> _What you are asked to do_: Sort through the entries below and pull out lines containing the word "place".

Data extracted from a collection:
↓
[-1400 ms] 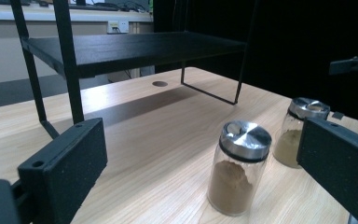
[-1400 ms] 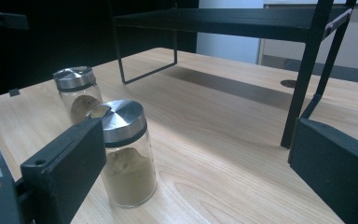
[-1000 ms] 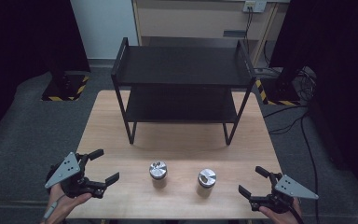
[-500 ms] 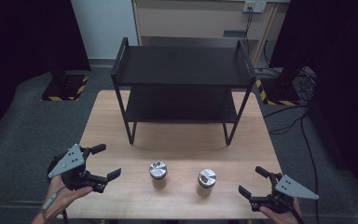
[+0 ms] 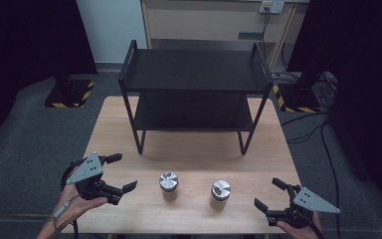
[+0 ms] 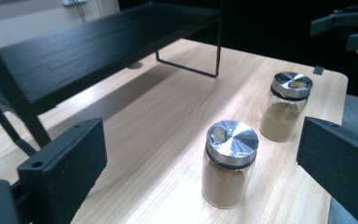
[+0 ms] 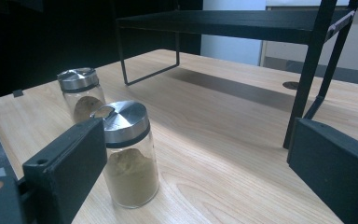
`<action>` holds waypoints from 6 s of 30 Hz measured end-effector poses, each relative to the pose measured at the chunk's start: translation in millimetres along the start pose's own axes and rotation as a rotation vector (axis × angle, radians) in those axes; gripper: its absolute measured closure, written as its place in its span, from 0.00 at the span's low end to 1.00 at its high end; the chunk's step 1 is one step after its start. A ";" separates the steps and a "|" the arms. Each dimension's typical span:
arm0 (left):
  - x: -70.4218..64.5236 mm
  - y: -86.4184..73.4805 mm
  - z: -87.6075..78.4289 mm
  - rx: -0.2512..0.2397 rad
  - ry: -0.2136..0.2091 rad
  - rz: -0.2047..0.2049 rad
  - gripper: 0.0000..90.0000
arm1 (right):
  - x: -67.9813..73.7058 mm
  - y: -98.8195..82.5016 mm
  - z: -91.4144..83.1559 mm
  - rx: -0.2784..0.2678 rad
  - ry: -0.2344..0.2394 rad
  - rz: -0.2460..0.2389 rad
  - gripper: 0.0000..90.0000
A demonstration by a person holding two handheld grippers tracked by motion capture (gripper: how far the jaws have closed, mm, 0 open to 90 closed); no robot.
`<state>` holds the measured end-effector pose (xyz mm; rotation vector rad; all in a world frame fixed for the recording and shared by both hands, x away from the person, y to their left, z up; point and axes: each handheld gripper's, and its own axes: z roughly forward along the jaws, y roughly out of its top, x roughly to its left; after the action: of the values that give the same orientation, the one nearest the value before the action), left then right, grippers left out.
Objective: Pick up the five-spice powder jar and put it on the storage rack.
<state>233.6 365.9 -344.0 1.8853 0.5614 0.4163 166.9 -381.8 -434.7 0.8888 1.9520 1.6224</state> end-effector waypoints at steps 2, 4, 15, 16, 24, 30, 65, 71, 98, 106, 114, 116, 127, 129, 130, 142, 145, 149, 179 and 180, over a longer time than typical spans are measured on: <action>2.1 2.1 3.8 0.014 -0.014 0.006 0.00 | 0.0 0.0 0.1 0.000 0.000 0.001 0.06; 3.9 4.1 9.7 0.026 -0.028 0.008 0.00 | 0.0 0.1 -0.1 0.000 0.001 0.000 0.06; 8.4 10.6 35.7 0.079 -0.076 0.015 0.02 | 0.3 -0.1 -0.5 -0.002 0.000 -0.002 0.06; 8.9 10.1 38.3 0.081 -0.080 0.011 0.02 | 0.4 -0.1 -0.6 -0.001 -0.001 -0.001 0.06; 11.4 3.1 61.8 0.104 -0.118 0.000 0.03 | 0.5 -0.2 -0.8 -0.002 -0.001 0.000 0.06; 13.5 -0.4 79.1 0.122 -0.142 -0.001 0.07 | 0.5 -0.4 -1.2 -0.004 -0.001 0.000 0.06; 10.2 0.7 132.4 0.217 -0.194 0.024 0.38 | 0.3 -0.8 -1.4 -0.008 0.001 -0.004 0.07; 11.0 17.2 120.8 0.197 -0.187 0.039 0.38 | -0.1 -0.6 -1.0 -0.005 0.004 -0.002 0.07; 29.3 164.5 65.1 0.199 -0.201 0.060 0.38 | -0.4 -0.6 -0.7 -0.005 0.005 0.005 0.07; 33.1 216.7 49.8 0.212 -0.162 0.075 0.38 | -0.5 -0.8 -0.7 -0.006 0.005 0.007 0.07; 42.7 268.2 32.0 0.199 -0.132 0.070 0.38 | -0.6 -1.0 -0.9 -0.008 0.003 0.007 0.07; 44.3 281.4 27.6 0.194 -0.115 0.067 0.38 | -0.7 -1.3 -1.1 -0.010 0.003 0.008 0.07; 49.8 331.7 19.1 0.197 -0.014 0.047 0.38 | -0.8 -1.8 -1.8 -0.016 0.004 0.010 0.07; 53.1 333.5 21.1 0.196 -0.002 0.028 0.38 | -0.7 -1.7 -1.8 -0.016 0.004 0.009 0.07; 54.8 334.0 22.8 0.195 0.012 0.017 0.38 | -0.7 -1.8 -1.9 -0.017 0.004 0.010 0.07; 72.1 340.1 48.7 0.183 0.216 -0.112 0.38 | -1.8 -2.4 -2.4 -0.021 0.010 0.013 0.07; 74.9 345.4 60.4 0.196 0.270 -0.133 0.38 | -2.1 -2.6 -2.3 -0.021 0.012 0.013 0.07; 80.8 352.6 74.1 0.211 0.328 -0.148 0.38 | -1.8 -2.7 -3.3 -0.023 0.012 0.013 0.07; 101.2 337.1 101.1 0.232 0.348 -0.203 0.37 | -3.2 -4.2 -5.2 -0.031 0.014 0.021 0.07; 100.5 335.8 101.3 0.228 0.349 -0.200 0.37 | -3.1 -4.3 -5.3 -0.032 0.014 0.021 0.07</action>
<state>432.9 238.9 -66.0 1.9595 1.0588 0.5725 164.6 -388.1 -438.0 0.8907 1.9270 1.6715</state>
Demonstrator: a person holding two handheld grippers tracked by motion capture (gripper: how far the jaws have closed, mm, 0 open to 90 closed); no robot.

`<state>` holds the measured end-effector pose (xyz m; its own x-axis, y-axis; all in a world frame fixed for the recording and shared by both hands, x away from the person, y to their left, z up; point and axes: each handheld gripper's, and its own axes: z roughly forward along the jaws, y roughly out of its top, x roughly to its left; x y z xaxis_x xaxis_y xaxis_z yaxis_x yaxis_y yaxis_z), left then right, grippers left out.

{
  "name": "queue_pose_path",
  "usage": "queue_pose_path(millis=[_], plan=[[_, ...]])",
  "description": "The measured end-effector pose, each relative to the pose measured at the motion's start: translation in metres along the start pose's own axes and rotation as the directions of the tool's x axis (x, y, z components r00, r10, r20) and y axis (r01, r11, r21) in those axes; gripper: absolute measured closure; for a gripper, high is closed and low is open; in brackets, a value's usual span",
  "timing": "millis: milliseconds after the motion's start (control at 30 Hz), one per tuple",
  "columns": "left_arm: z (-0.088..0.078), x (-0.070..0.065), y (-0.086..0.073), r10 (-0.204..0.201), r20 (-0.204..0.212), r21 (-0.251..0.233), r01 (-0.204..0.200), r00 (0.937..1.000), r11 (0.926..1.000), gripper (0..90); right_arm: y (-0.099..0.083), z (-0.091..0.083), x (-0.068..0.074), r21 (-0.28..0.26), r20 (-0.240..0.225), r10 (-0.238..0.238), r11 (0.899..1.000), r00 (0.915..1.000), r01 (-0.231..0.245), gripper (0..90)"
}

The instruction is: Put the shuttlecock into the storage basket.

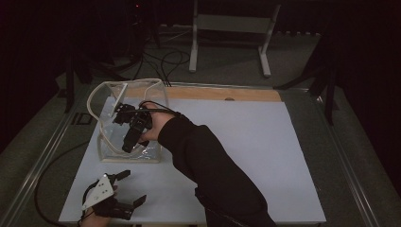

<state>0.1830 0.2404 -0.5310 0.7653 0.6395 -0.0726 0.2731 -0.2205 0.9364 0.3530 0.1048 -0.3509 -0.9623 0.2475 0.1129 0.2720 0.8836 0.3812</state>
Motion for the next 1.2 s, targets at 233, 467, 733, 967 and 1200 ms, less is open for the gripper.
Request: queue_pose_path(millis=[233,467,733,967,1200], plan=[[0.000,0.000,0.000,0.000,0.001,0.000,0.000,1.0000,1.0000,0.6,0.000,-0.004,0.001,-0.001,0.017,-0.023,1.000,0.9996,0.023,7.0],[0.000,0.000,0.000,0.001,0.000,0.000,-0.001,1.0000,1.0000,0.6,-0.001,-0.009,0.003,-0.015,0.032,-0.043,0.999,0.9986,0.044,6.9],[0.000,0.000,0.000,0.000,0.000,-0.001,0.000,1.0000,1.0000,0.6,-0.003,-0.015,0.004,-0.034,0.049,-0.046,0.998,0.9978,0.047,6.9],[0.001,0.000,0.000,-0.001,0.001,0.000,0.001,1.0000,1.0000,0.6,-0.009,-0.022,0.002,-0.053,0.047,-0.041,0.998,0.9981,0.043,7.0],[0.001,0.000,0.000,0.003,0.000,0.003,-0.003,1.0000,1.0000,0.6,-0.020,-0.029,-0.003,-0.091,0.055,-0.026,0.995,0.9982,0.031,7.0]])
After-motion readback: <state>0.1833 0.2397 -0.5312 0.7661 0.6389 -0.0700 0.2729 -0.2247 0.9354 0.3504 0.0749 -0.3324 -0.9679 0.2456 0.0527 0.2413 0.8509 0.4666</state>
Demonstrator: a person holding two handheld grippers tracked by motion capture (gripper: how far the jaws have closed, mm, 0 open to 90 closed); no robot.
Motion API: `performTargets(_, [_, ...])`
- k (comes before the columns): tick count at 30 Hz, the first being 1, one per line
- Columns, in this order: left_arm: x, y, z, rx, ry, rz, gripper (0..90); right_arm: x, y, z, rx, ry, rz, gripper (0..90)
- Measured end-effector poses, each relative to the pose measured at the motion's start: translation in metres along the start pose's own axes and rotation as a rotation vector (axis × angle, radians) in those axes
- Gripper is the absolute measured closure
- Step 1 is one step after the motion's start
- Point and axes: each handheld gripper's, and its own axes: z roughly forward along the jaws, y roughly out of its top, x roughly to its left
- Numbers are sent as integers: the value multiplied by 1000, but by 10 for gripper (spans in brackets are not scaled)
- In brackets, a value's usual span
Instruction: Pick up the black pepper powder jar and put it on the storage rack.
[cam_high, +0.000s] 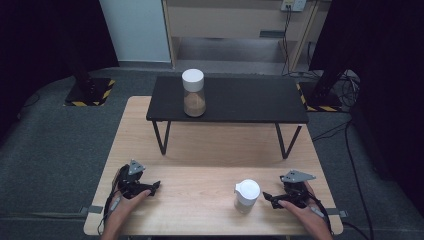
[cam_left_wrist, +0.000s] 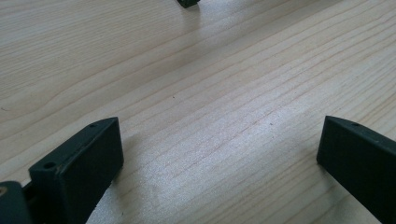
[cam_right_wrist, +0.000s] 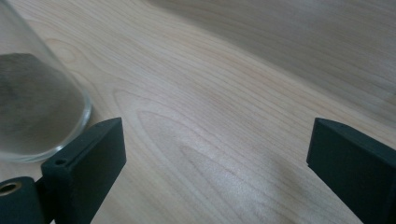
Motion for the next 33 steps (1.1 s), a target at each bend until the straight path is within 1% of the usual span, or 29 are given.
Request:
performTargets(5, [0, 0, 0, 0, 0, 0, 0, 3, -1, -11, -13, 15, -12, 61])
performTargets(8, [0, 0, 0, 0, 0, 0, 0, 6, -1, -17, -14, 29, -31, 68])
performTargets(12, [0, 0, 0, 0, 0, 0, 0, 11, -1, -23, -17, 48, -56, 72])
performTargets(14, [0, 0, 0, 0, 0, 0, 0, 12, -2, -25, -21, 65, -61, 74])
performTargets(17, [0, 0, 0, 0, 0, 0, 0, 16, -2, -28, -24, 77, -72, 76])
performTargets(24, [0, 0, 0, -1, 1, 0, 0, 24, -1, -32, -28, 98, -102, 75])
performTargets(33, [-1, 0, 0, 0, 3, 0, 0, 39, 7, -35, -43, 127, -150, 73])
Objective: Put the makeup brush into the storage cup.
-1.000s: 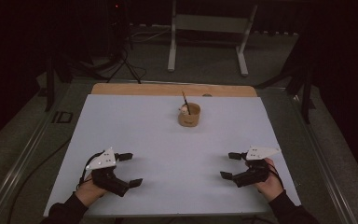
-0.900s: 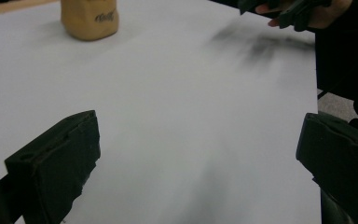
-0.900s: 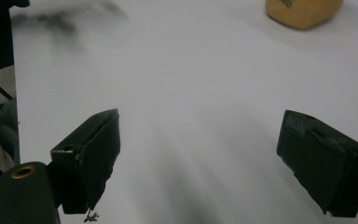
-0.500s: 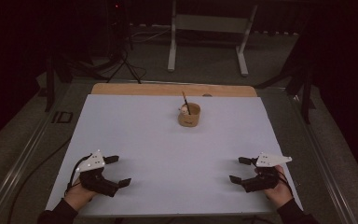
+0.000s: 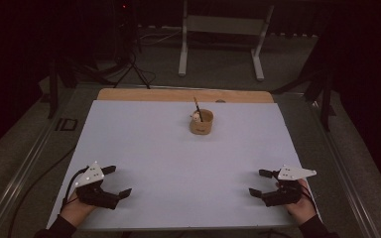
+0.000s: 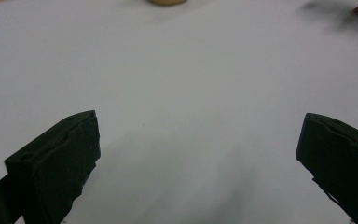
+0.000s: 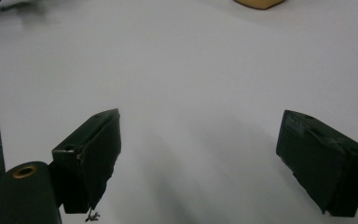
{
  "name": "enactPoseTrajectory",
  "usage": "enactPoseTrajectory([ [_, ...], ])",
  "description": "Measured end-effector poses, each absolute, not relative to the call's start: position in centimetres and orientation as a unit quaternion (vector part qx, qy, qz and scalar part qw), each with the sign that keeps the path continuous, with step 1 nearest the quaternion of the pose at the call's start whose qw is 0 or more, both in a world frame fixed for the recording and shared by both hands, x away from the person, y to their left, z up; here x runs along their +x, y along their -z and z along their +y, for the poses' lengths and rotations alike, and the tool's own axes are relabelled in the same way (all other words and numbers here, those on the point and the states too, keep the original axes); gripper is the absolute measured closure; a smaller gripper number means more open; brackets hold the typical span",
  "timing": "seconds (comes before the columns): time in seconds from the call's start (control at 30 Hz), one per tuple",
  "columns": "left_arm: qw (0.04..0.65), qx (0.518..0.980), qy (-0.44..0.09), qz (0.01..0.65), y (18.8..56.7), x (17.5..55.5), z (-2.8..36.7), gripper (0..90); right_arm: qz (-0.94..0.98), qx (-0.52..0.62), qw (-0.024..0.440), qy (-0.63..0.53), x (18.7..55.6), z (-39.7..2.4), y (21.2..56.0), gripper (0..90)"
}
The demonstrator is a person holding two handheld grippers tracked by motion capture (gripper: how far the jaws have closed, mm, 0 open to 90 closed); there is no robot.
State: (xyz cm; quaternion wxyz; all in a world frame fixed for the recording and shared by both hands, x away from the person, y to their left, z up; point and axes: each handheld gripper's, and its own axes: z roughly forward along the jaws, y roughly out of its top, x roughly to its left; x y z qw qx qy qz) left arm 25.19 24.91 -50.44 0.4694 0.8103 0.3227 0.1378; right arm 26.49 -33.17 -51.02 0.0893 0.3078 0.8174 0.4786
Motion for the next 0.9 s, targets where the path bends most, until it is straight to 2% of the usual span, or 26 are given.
enactPoseTrajectory([
  [0.3,0.437,0.824,-0.156,0.325,50.26,24.88,25.42,0.7,0.814,0.313,0.091,-0.481,26.38,-33.64,51.20,14.0],
  [0.9,0.453,0.817,-0.142,0.327,50.55,24.65,25.33,0.7,0.818,0.307,0.100,-0.475,26.39,-33.44,51.09,13.7],
])
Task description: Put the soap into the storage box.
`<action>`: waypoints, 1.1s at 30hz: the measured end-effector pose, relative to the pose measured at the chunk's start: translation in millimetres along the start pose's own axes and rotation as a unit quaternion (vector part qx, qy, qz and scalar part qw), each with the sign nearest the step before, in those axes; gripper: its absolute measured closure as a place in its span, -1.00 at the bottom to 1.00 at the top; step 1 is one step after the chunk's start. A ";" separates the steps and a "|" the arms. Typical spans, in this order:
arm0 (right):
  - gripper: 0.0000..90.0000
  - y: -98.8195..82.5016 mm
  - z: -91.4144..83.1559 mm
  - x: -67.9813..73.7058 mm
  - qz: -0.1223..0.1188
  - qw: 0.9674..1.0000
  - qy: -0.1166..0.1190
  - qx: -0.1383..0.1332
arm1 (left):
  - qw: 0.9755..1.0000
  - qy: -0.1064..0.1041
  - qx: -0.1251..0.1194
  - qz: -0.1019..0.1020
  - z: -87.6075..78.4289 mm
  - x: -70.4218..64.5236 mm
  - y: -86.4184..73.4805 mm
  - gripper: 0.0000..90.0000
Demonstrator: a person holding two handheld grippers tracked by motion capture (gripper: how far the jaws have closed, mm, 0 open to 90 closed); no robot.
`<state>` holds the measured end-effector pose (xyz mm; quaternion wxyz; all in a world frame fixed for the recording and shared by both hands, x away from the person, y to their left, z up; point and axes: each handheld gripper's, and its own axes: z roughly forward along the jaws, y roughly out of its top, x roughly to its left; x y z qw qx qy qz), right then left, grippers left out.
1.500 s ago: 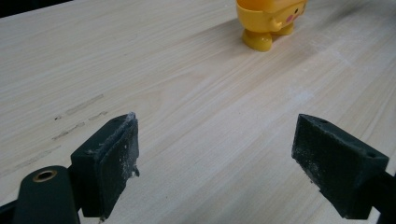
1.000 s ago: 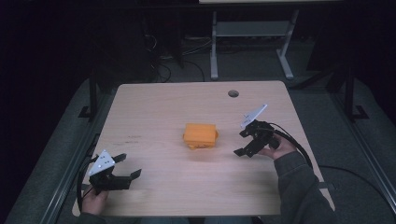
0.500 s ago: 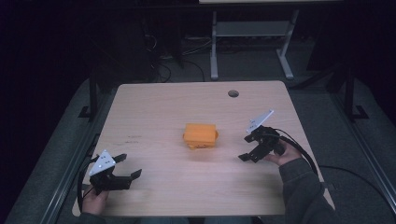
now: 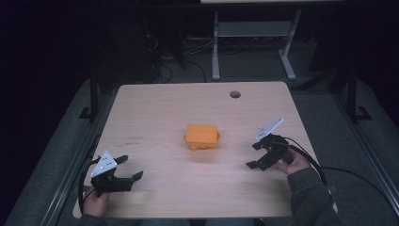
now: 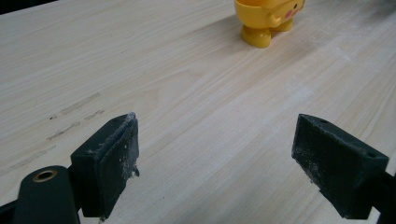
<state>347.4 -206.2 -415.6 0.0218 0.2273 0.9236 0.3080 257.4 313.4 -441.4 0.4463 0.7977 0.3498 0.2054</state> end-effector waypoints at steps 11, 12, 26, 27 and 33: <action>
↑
> _Your response_:
`<action>` holds waypoints from 6 s of 30 Hz measured end-effector poses, each relative to the pose measured at the chunk's start: translation in millimetres along the start pose's own axes and rotation as a rotation vector (axis × angle, radians) in those axes; gripper: its absolute measured closure, written as its place in its span, from 0.00 at the span's low end to 1.00 at its high end; the chunk's step 1 is one step after its start. A ";" separates the steps and a "|" the arms. Each dimension's typical span:
`<action>`: waypoints, 1.1s at 30hz: the measured end-effector pose, relative to the pose measured at the chunk's start: translation in millimetres along the start pose's own axes and rotation as a unit quaternion (vector part qx, qy, qz and scalar part qw), each with the sign nearest the step before, in those axes; gripper: its absolute measured closure as a place in its span, -1.00 at the bottom to 1.00 at the top; step 1 is one step after the chunk's start. A ";" separates the steps and a "|" the arms. Typical spans, in this order:

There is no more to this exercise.